- [What is expected] Set down again exactly the lines of the listing below that fall between the line holding "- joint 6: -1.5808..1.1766" and the line holding "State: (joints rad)", inclusive.

Top of Records shown

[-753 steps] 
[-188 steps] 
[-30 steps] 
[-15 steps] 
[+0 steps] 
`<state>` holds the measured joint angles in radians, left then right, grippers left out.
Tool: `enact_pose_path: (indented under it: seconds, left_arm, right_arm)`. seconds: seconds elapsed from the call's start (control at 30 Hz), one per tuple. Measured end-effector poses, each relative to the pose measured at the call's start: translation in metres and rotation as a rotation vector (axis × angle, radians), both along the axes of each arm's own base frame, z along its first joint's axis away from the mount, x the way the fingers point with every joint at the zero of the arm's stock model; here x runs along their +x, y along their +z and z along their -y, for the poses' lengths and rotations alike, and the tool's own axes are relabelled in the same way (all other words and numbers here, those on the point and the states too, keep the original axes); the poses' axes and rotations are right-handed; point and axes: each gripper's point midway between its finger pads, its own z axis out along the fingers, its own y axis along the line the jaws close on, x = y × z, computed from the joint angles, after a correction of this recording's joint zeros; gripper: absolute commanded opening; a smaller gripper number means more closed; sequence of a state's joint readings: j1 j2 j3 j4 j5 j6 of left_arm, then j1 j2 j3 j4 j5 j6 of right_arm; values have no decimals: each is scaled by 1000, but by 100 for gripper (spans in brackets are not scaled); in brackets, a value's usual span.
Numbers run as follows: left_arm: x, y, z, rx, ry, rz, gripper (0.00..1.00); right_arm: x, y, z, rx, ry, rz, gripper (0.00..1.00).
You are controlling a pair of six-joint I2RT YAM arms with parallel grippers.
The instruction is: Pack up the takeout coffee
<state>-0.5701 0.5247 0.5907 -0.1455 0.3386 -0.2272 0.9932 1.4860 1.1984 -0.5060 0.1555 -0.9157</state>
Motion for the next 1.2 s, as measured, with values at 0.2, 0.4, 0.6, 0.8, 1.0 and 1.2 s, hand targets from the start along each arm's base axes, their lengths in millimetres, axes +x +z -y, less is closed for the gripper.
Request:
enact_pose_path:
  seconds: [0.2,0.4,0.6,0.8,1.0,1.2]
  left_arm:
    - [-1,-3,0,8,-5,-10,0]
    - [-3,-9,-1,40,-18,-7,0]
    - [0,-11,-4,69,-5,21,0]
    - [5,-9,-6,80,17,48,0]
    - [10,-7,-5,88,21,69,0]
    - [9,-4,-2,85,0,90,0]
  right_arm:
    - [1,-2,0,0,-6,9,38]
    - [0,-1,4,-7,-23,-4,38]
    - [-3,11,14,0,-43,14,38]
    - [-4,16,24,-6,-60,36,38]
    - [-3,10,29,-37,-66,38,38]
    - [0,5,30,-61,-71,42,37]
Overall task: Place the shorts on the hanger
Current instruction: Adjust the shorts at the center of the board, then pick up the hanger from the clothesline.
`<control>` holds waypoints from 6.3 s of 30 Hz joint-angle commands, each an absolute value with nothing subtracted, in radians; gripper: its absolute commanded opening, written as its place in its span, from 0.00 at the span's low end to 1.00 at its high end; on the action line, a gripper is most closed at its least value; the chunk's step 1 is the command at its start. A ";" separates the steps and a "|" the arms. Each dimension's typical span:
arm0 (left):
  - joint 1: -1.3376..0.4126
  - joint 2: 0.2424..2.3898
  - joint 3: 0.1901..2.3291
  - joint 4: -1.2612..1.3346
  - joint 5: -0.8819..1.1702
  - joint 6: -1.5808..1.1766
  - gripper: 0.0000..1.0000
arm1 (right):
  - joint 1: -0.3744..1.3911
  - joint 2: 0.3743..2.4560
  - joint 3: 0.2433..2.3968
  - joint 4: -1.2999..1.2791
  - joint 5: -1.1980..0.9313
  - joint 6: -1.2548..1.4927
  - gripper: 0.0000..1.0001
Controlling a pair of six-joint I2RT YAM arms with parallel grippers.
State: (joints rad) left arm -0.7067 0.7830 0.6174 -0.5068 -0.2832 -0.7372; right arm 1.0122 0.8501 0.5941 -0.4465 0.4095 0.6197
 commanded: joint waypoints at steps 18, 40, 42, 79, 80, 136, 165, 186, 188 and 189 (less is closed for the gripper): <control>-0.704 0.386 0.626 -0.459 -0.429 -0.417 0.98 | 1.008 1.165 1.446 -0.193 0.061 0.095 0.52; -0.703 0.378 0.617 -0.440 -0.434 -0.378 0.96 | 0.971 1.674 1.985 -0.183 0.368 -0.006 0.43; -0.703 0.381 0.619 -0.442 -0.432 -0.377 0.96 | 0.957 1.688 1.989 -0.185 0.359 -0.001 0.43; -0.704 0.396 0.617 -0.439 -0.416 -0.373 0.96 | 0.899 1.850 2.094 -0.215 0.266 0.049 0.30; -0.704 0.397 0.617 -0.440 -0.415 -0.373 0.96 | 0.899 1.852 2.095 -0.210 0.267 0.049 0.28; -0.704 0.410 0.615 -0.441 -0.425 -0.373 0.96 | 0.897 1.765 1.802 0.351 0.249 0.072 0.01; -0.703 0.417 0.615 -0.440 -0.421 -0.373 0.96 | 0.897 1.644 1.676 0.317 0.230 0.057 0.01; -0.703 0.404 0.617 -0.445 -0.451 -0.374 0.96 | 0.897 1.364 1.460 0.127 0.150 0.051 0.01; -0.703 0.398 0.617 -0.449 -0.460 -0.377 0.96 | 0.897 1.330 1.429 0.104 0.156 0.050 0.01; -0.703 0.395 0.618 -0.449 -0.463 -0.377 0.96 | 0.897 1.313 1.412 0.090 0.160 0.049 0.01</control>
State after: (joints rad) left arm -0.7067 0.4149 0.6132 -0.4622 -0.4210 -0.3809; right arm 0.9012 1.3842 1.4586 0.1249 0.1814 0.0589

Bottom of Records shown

- [Expected answer]
  - joint 6: -1.5808..1.1766
  - gripper: 0.0000..1.0000
arm1 (right):
  - joint 1: -0.3744..1.3911
  - joint 2: 0.3743..2.4560
  - joint 3: 0.2433..2.3968
  - joint 4: -1.2999..1.2791
  - joint 5: -1.1980..0.9313
  - joint 6: -1.2548..1.4927
  - gripper: 0.0000..1.0001
Controlling a pair of six-joint I2RT YAM arms with parallel grippers.
State: (joints rad) left arm -0.7067 0.7830 0.6174 -0.5068 -0.2832 -0.7372; right arm 1.0122 0.8501 0.5941 -0.4465 0.4095 0.6197

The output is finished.